Skip to content

TALKS

Abstract:
Why do PoCs run smoothly while launch day implodes? Because LLM traffic is a streaming, state-heavy beast that breaks every REST assumption: requests aren’t stateless, payloads snowball with context, and GPU memory melts under token floods. We’ll map the three checkpoints where most projects stall—context explosion, batch backfires, cache chaos—and show how LLM-D’s open-source sharding plus a hybrid NVIDIA/AMD node pool turns each choke point into a green light.
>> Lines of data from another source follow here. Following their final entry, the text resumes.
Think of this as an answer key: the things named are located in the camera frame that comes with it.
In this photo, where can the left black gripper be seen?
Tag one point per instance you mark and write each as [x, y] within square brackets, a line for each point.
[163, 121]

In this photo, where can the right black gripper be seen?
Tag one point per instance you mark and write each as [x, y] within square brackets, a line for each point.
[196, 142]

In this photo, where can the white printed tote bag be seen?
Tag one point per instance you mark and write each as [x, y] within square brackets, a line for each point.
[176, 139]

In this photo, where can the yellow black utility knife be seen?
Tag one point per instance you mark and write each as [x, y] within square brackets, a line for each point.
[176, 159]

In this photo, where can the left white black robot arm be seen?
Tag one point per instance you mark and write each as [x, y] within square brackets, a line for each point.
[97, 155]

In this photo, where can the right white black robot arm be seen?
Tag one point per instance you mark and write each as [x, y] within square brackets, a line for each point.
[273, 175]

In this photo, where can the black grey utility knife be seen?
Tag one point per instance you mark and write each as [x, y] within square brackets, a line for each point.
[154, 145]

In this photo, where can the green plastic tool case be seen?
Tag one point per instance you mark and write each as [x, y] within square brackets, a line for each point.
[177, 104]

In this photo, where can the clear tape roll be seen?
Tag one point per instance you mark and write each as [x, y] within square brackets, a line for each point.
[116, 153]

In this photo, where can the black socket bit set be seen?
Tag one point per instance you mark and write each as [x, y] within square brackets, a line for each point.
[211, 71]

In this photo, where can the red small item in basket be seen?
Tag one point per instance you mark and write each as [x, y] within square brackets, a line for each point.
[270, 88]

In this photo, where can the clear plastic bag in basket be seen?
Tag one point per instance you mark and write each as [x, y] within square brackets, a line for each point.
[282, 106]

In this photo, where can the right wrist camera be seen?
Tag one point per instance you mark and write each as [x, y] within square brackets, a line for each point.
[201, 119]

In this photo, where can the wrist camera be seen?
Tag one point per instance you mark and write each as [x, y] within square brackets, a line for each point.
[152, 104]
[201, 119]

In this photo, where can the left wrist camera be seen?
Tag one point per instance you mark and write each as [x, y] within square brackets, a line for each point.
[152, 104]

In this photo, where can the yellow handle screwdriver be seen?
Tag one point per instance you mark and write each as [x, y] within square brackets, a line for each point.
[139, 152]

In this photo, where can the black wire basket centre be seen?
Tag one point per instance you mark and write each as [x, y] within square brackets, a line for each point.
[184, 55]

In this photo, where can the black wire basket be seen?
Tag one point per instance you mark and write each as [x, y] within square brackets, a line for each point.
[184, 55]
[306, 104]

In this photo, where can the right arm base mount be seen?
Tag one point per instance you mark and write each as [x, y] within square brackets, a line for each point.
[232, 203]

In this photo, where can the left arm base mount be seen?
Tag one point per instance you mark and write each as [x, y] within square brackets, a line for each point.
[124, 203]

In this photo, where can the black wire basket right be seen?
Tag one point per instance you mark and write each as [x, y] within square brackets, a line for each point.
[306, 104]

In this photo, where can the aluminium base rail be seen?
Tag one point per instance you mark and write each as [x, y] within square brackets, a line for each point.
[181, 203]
You’ll see live before-and-after dashboards, get a YAML ladder you can drop into any cluster, and learn a back-of-the-napkin formula to keep cost per 1 000 tokens under control.

Takwaways:
  1. Audience: engineering managers, AI/backend leads, infra/platform engineers.
  2. Learn: (a) the three failure points (context explosion, batch backfires, cache chaos); (b) how LLM-D sharding + hybrid NVIDIA/AMD pools fix them; (c) a YAML ladder to scale from single node → sharded → 10K QPS; (d) simple math to keep cost per 1K tokens sane.
Jeff Fan
DigitalOcean
Jeff Fan is a Solutions Architect at DigitalOcean who designs Kubernetes-based GPU stacks for LLM inference. He speaks on right-sizing LLM serving (vLLM/KServe/llm-d on DOKS), building memory-enabled support agents, and eval-first RAG (“evals, not vibes”). Formerly keeping mission-critical German systems online, he now turns cloud/AI complexity into copy-paste playbooks that help teams move from PoC to cost-efficient production.